You may have let things go a little while you were attached and piled on the pounds. Come up with a healthy diet and exercise plan to shed those extra kilos.
Make a new playlist
Music is a proven mood-booster. Create a playlist of songs or post-break-up anthems that define who you are right now. Our empowering hit list: Wide Awake (Katy Perry), Rolling In The Deep (Adele), Tears Dry On Their Own (Amy Winehouse), Don’t Hold Your Breath (Nicole Scherzinger) and Goodbye (Kristinia DeBarge).
Focus on: Putting yourself out there
It’s time to widen your social circle, meet potential new loves, and unleash your fun, adventurous and flirtatious side.
Meet new guys
Don’t be shy, but don’t act desperate either. Ask friends to set you up on dates, sign up for dating or singles events, or attend concerts and sporting events. The point is to meet and get to know new people.
Take a trip
Whether you’re alone or with friends, a relaxing getaway can help you discover new things about yourself and help you get a handle on those stressful emotions. It’s also a chance to take a break from your usual routine and have fun!
Focus on: Staying positive
By now, you should be feeling a lot better about yourself and your romantic future. But keep working at those positive emotions. Even if you’re ready to start dating again, go easy – don’t rush into anything you’re not ready for.
Work on that self-love
Get into the habit of doing nice things for you, whether it’s indulging in a mani-pedi or foot massage, or treating yourself to a nice dinner.

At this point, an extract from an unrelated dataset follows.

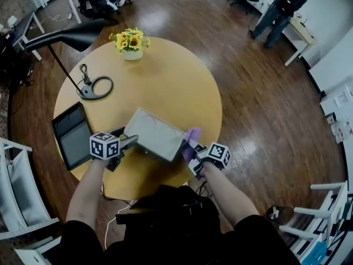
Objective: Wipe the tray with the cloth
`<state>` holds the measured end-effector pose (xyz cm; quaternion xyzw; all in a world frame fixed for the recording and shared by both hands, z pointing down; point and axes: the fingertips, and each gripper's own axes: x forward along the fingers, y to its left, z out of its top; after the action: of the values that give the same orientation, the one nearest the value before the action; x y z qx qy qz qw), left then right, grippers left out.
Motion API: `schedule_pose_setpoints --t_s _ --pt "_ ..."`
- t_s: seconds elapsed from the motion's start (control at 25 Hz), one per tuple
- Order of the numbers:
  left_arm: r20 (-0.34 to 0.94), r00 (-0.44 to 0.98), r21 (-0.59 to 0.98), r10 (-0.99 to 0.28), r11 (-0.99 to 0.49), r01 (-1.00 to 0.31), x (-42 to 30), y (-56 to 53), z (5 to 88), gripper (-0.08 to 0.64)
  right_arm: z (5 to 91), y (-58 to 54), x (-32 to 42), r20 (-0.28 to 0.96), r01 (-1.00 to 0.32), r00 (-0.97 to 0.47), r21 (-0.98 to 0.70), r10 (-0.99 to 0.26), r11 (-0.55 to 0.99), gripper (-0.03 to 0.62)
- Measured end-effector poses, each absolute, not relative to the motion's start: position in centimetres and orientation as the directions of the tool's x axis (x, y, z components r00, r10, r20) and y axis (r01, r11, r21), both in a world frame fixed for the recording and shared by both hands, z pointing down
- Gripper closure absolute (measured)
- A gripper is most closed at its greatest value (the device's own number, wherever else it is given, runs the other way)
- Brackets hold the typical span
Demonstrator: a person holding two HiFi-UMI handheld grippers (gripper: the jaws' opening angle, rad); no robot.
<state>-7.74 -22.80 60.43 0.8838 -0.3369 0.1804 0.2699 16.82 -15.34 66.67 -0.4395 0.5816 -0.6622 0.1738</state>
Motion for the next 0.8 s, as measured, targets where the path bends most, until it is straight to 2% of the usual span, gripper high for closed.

Give your room or apartment a fab new look – whether it’s getting a whole new set of furniture or simply changing your bed linen. Making over your living space can be cathartic and it’ll put you in a more positive frame of mind.
Give that hottie a chance
He asked you out – but is it too soon? Go slow – spend time getting to know him better, then make a decision about whether or not to move forward.
Revitalise your career
You’ll be amazed at how this can boost your confidence. Attend career seminars, volunteer to take on a new work project, train a new employee or intern, or come up with new ways to improve your team’s performance and workflow.